Pacifists are willing to die for their country, for they love it with a sacrificial devotion that makes them not willing to sin for their country, to lie for it, to hate for it, to murder for it. For to commit such sins is to sow the seeds of destruction in one’s own land, and that means national dissolution, not defense. A pacifist believes with all his heart, soul, mind, and strength that Jesus of Nazareth, the Christ of the living God, is the final authority on the way of life, for a nation as well as individual, and that that nation which would save its life must be willing to lose it for his sake, which means it must be willing to die for the right, but not sin for it. It must be willing to suffer and be crucified, if necessary, but never to despair - for ultimately such a nation shall stage a resurrection and redeem the world.

Doubtless, to all those schooled in the philosophy of violence and vengeance, such a doctrine as this sounds frightfully foolish, sentimental, and altogether unrealistic. I can understand that all too well. It sounded that way to us for a time, too. To talk about meeting physical violence with non-violent resistance seemed silly. This business of turning the other cheek, returning good for evil, praying for those who despitefully use you - well, it was all in the Book clearly enough. Jesus not only preached it, but practiced it so uncompromisingly that he got himself killed for it; but I knew it wouldn’t work - not for nations anyhow. Anybody could see that the only way to conquer an invader was to kill him. That was as obvious as that the sun goes around the earth, or that the earth is flat. Exactly.

There are some who said that murder and slaughter and lying and starving and sinning would bring peace and prosperity and a united world, were wrong - hideously wrong. Apparently they forgot what kind of a world this is - that you can’t sow evil and get good; you can’t fulfill the conditions of hell and get any semblance of heaven. Then I remembered reading somewhere a simple, shattering, statement of cosmic law: "Be not deceived; God is not mocked: for whatsoever a man soweth, that shall he also reap" (Galatians 6:7).

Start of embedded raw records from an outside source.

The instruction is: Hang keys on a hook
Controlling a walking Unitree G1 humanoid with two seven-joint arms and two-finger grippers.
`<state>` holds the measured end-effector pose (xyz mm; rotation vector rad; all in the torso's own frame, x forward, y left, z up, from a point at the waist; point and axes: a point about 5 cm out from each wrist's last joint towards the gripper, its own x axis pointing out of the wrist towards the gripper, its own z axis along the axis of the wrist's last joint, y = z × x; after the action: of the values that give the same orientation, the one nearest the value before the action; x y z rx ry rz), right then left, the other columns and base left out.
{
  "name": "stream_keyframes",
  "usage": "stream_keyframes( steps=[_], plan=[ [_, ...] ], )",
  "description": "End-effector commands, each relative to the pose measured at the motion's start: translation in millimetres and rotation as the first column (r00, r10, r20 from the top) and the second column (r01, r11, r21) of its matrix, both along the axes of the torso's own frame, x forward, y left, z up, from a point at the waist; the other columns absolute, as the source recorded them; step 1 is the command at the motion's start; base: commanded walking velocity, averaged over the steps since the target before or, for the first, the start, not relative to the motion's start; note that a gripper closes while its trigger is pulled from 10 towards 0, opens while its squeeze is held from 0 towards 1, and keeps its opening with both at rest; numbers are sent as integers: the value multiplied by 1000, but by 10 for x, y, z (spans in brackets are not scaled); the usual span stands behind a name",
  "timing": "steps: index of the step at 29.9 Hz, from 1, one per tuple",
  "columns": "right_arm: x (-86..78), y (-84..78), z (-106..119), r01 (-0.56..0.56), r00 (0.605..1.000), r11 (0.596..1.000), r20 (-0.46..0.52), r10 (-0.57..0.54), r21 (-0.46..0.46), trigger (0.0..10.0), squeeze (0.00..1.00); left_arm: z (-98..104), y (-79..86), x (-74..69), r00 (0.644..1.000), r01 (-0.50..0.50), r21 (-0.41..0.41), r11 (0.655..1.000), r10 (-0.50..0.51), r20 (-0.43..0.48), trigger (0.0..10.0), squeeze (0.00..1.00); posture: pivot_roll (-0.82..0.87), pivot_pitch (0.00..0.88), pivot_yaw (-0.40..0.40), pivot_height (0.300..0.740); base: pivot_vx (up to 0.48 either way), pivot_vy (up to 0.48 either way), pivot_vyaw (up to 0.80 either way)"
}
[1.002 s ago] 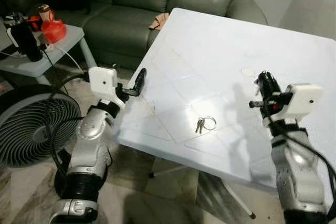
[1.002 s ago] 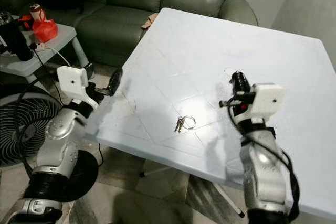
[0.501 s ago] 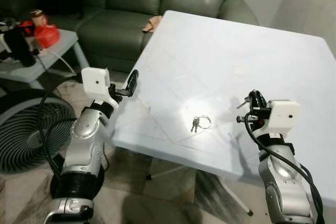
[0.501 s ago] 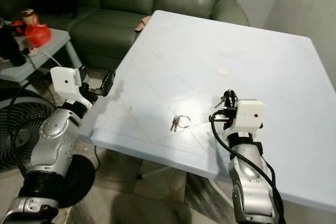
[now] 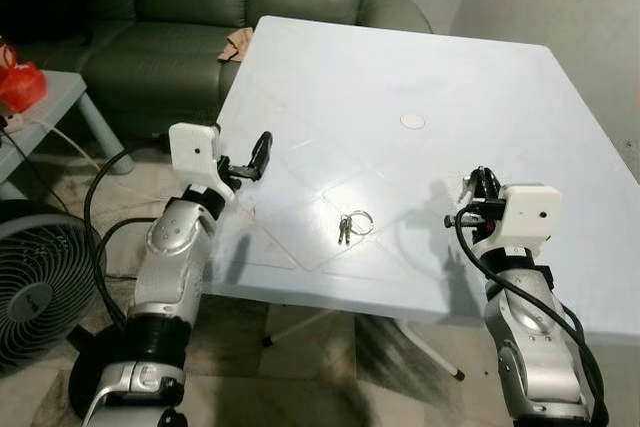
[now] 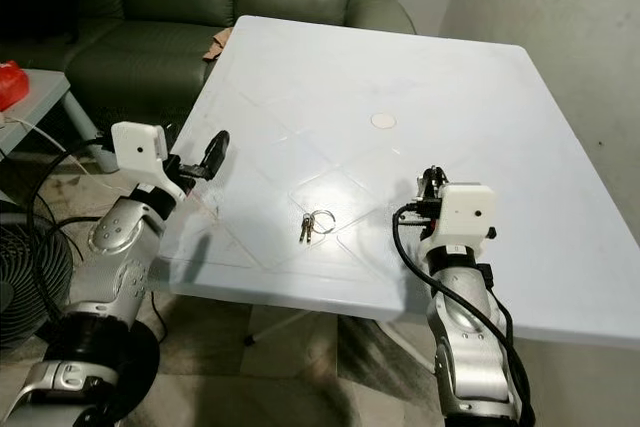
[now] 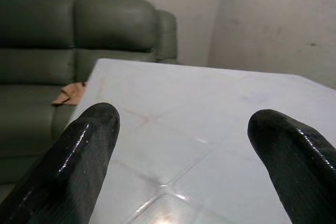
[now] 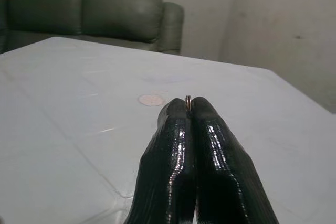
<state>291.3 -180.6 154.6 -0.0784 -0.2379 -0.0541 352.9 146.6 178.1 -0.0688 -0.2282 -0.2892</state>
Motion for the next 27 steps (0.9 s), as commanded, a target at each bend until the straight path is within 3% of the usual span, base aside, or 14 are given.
stream_keyframes(
  steps=[1, 24, 27],
  plan=[
    [7, -21, 3, 9, 1000, 1000, 0, -9, 0, 10000, 0, -2, -61, 3, 1000, 18, 13, 1000, -18, 4, 10000, 0, 24, 40, -8, 740, 0, 0, -763],
    [6, -24, 5, 8, 1000, 1000, -3, -8, -11, 10000, 0, -50, -110, 50, 999, 27, -20, 999, -27, -23, 10000, 0, 6, 20, -16, 740, 0, 0, -762],
    [2, -18, 1, 5, 1000, 1000, -4, -5, -11, 10000, 0, -64, -97, 59, 999, 21, -29, 999, -22, -36, 10000, 0, 7, 16, -17, 740, 0, 480, -763]
  ],
)
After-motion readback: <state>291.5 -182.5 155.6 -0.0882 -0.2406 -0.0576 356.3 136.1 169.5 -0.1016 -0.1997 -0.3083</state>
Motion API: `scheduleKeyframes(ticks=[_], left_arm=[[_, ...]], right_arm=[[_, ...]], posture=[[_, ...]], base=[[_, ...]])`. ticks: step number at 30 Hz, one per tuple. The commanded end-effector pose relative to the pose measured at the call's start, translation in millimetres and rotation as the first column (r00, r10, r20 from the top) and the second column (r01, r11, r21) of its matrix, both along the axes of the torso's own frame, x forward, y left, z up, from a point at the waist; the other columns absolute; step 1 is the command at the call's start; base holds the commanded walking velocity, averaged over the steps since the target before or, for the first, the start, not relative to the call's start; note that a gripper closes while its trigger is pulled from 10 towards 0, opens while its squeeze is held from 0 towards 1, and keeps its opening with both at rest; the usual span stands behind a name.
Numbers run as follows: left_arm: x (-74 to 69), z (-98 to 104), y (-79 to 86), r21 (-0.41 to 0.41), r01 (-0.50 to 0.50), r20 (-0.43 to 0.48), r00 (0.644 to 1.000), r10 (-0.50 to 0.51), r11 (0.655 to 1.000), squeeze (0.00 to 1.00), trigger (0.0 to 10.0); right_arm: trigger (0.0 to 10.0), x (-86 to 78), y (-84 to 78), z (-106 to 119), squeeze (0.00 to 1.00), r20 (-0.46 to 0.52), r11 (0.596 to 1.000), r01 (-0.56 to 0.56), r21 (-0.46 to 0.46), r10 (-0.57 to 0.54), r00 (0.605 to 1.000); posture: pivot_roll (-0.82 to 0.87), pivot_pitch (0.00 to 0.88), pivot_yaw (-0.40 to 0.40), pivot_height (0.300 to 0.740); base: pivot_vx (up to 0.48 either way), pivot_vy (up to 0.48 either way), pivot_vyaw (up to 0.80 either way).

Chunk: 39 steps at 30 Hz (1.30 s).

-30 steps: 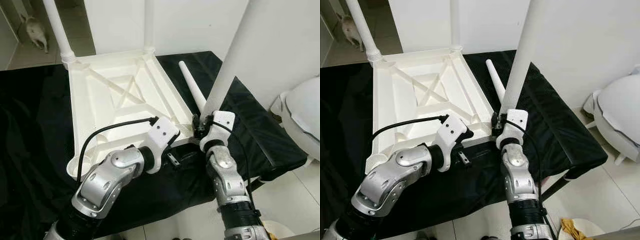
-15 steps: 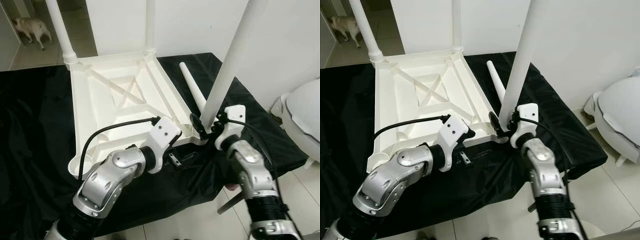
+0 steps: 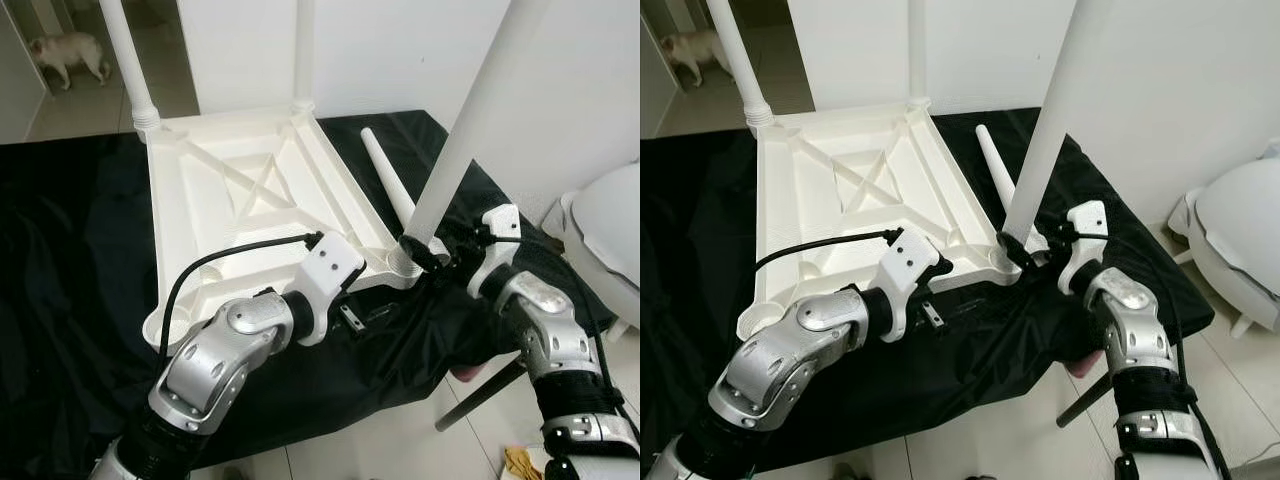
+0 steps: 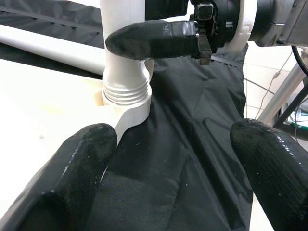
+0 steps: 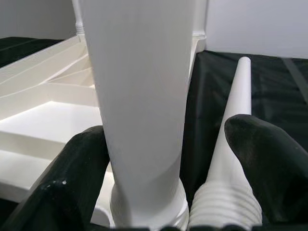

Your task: Building children table

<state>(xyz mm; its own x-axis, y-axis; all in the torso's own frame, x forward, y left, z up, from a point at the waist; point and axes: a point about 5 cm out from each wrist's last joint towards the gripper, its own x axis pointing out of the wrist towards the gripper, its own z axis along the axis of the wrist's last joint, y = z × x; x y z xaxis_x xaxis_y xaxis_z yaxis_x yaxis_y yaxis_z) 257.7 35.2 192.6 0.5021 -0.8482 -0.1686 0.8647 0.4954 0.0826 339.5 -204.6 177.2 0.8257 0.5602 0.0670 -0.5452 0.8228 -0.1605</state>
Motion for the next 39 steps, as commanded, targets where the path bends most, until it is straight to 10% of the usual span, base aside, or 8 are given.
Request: scheduleKeyframes(ticks=[1, 21, 22, 24, 25, 35, 36, 39], left_arm=[[-1.0, -1.3, -1.1, 0.009, 0.023, -0.006, 1.000, -0.023, 1.000, 0.00, 10.0], [0.3, 2.5, 5.9, 0.000, -0.029, -0.004, 1.000, 0.029, 1.000, 0.00, 10.0], [0.6, 2.9, 6.6, 0.001, -0.031, -0.003, 0.999, 0.032, 1.000, 0.00, 10.0], [0.8, 3.2, 7.0, 0.001, -0.033, -0.003, 0.999, 0.033, 0.999, 0.00, 10.0], [0.9, 3.3, 7.4, 0.001, -0.034, -0.002, 0.999, 0.034, 0.999, 0.00, 10.0], [1.5, 3.9, 6.6, -0.001, -0.031, -0.004, 1.000, 0.031, 1.000, 0.00, 10.0], [1.3, 3.9, 6.5, -0.001, -0.030, -0.005, 1.000, 0.030, 1.000, 0.00, 10.0], [1.2, 3.7, 6.6, -0.001, -0.028, -0.006, 1.000, 0.028, 1.000, 0.00, 10.0]], right_arm=[[10.0, 3.3, 2.5, -4.5, 0.00, -0.013, 1.000, -0.019, 0.005, 0.020, 1.000], [10.0, 18.7, 26.3, -18.8, 0.00, -0.026, 0.997, -0.066, 0.039, 0.067, 0.997], [4.8, 19.6, 26.1, -18.7, 0.00, -0.024, 0.997, -0.062, 0.041, 0.063, 0.998], [3.9, 20.0, 25.8, -18.4, 0.00, -0.022, 0.997, -0.061, 0.044, 0.062, 0.998], [0.0, 20.2, 25.1, -17.6, 0.00, -0.018, 0.997, -0.059, 0.052, 0.060, 0.998], [0.0, 14.5, 18.2, -22.4, 0.00, -0.018, 0.997, -0.053, 0.048, 0.054, 0.998], [10.0, 13.3, 19.3, -24.5, 0.00, -0.029, 0.998, -0.040, 0.050, 0.042, 0.999], [10.0, 12.1, 23.4, -26.4, 0.00, -0.037, 0.998, -0.022, 0.065, 0.024, 0.999]], posture=[[-0.05, 0.044, -0.010, 0.740], [-0.01, 0.080, -0.012, 0.740], [-0.01, 0.080, -0.009, 0.740], [-0.01, 0.081, -0.009, 0.740], [-0.01, 0.083, -0.010, 0.740], [-0.02, 0.091, -0.009, 0.740], [-0.02, 0.091, -0.008, 0.740], [-0.02, 0.092, -0.006, 0.740]], base=[[0.000, 0.000, 0.00], [0.000, 0.000, 0.00], [0.000, 0.000, 0.00], [0.000, 0.000, 0.00], [0.000, 0.000, 0.00], [0.000, 0.000, 0.00], [0.000, 0.000, 0.00], [0.000, 0.000, 0.00]])
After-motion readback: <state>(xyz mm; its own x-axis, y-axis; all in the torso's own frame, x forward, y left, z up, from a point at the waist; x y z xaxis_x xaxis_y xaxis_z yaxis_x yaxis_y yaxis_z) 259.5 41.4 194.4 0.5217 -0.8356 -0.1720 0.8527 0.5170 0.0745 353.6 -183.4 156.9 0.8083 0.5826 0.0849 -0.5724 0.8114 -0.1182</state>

At last it dawned on us that my Christ did know what he was talking about, that his way was the only way that is ultimately effective, that when a nation or a man is attacked, the answer is not to resort to all the devilish devices of violence we denounce in the invader, nor is the answer to lie down like a coward and cravenly acquiesce in his demands; the answer is to resist him, refuse to do what he tells you to do - even if he kills you for your disobedience. And while you resist, don’t hate him; pray for him, if possible, and though there is no guarantee that you won’t be crucified in the process, there is pretty good ground for belief that you will stage a resurrection. That is the elemental meaning of the cross - the crucial heart of the gospel of Christ.

As a final word I feel like saying to all my Christian brethren, particularly to all my Christians, what Paul said some 1,900 years ago to his friends: "Now I beseech you, brethren, by the name of our Lord Jesus Christ, that ye all speak the same thing, and that there be no divisions among you; but that ye be perfected together in the same mind and in the same judgement ... For though the word of the cross is to them that perish foolishness; unto us who would be saved, it is the rower of God" (1 Corinthians 1:10, 18).